Podemos dizer que há uma certa tendência especulativa pela finitude do

espírito na contemporaneidade, pela sua fragmentação, pela angústia e dor da

separação de sua unidade, pela contingência absoluta do espírito. Tal tendência

apóia-se, de fato, numa análise lúcida e bem argumentada da finitude e

fragmentação do Espírito, tanto no plano das atividades teóricas (Filosofia), quanto

no das atividades práticas (arte, religião, ética, política). Neste sentido, podemos

valorizar as análises fenomenológicas de Hegel sobre a Consciência infeliz que

parece ter sopros no desenvolver do espírito atual.
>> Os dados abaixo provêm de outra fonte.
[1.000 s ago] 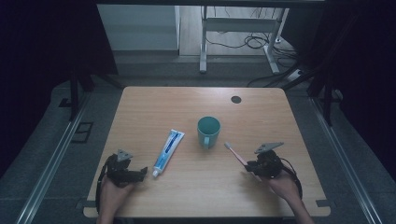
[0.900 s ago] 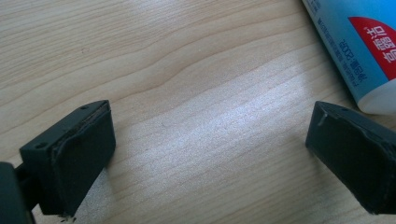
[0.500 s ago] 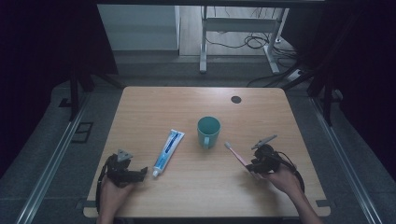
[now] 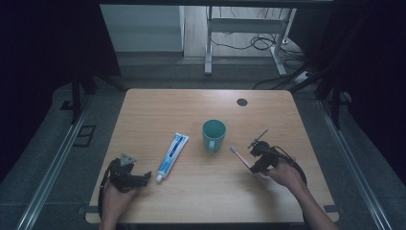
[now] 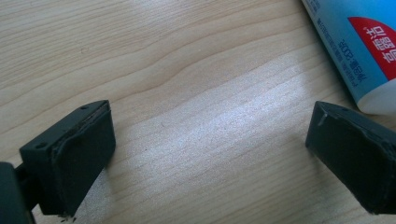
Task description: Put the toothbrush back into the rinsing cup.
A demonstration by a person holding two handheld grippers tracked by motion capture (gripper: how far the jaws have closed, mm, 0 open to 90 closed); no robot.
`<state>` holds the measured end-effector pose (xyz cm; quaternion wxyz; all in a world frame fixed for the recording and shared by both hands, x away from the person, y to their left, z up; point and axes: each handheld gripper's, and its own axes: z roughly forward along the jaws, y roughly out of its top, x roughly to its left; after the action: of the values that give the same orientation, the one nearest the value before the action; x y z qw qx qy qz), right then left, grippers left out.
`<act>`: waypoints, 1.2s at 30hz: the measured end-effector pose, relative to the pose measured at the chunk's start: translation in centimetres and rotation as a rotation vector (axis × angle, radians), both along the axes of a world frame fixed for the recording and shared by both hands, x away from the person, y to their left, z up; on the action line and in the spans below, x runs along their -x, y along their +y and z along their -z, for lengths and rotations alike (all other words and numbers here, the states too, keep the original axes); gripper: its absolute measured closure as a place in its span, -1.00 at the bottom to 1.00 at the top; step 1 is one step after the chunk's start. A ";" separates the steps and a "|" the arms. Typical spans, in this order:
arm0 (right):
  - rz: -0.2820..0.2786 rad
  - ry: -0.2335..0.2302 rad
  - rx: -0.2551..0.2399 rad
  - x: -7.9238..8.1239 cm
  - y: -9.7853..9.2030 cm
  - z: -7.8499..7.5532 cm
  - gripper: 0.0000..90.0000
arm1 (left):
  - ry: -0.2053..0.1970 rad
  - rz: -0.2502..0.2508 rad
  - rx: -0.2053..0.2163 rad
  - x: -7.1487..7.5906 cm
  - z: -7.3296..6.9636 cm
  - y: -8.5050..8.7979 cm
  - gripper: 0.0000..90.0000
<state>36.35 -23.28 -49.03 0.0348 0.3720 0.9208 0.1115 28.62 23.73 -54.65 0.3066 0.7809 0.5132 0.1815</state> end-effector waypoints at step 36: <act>0.017 0.128 0.139 -3.4 3.9 0.9 0.74 | 0.001 0.004 -0.001 0.0 0.0 0.0 -0.97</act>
<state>39.70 -19.43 -49.95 0.0026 0.3831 0.9234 0.0232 28.61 23.72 -54.65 0.3065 0.7821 0.5115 0.1808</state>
No âmbito da Fenomenologia, a reconciliação da Consciência-de-si consigo

mesma, a partir da suprassunção da sua cisão interna na figura da Consciência

infeliz, não consiste no apaziguamento da dor ou da angústia da finitude da

Consciência-de-si, nem na eliminação do caráter dramático da Consciência infeliz,

mas na captação pelo pensamento, do sentido profundo da finitude e do trágico da

Consciência , juntamente na sua conexão dialética com a vida do Absoluto.